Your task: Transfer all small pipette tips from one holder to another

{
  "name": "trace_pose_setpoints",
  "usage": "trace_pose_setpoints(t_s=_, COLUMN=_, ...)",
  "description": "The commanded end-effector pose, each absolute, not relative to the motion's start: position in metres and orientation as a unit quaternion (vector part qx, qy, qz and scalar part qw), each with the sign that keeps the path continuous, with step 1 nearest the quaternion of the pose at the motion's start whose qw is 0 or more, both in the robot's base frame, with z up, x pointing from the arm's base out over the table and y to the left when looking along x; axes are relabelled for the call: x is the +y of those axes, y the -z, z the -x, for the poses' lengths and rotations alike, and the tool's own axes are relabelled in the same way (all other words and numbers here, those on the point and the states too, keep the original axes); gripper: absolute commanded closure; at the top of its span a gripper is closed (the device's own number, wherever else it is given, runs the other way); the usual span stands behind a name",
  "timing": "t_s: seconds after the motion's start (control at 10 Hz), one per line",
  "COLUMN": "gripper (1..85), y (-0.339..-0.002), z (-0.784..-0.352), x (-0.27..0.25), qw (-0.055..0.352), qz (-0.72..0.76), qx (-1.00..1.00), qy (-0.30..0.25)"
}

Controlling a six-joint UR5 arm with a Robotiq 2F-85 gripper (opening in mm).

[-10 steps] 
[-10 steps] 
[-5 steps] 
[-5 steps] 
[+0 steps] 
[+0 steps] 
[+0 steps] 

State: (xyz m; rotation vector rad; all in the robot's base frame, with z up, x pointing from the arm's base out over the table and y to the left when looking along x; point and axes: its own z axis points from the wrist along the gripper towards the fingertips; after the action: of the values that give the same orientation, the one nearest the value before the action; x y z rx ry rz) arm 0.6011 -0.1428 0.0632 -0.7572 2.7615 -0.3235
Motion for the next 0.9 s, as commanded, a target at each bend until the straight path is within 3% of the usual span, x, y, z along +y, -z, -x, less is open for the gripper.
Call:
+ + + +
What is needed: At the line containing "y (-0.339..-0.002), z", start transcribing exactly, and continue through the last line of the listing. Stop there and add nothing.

Task output:
  "COLUMN": "gripper (1..85), y (-0.339..-0.002), z (-0.784..-0.352), x (-0.27..0.25), qw (-0.055..0.352), qz (-0.72..0.76), qx (-1.00..1.00), qy (-0.30..0.25)"
}

Controlling a six-joint UR5 arm with a Robotiq 2F-85 gripper (opening in mm).

[-10 steps] 
[-10 steps] 
[-5 steps] 
[-5 steps] 
[+0 steps] 
[+0 steps] 
[+0 steps] 

State: (xyz m; rotation vector rad; all in the robot's base frame, with z up, x pointing from the arm's base out over the table and y to the left when looking along x; point and axes: its own z axis points from the wrist along the gripper towards the fingertips; after the action: of the values that give the same orientation, the one nearest the value before the action; x y z rx ry rz) arm 0.6011 -0.1428 0.0632 -0.7572 2.7615 -0.3235
Motion for the next 0.9 s, as commanded, a target at each bend until the straight path is within 3% of the usual span, x, y, z along +y, -z, -x, less is open for the gripper.
Call:

That finishes the answer to the exercise.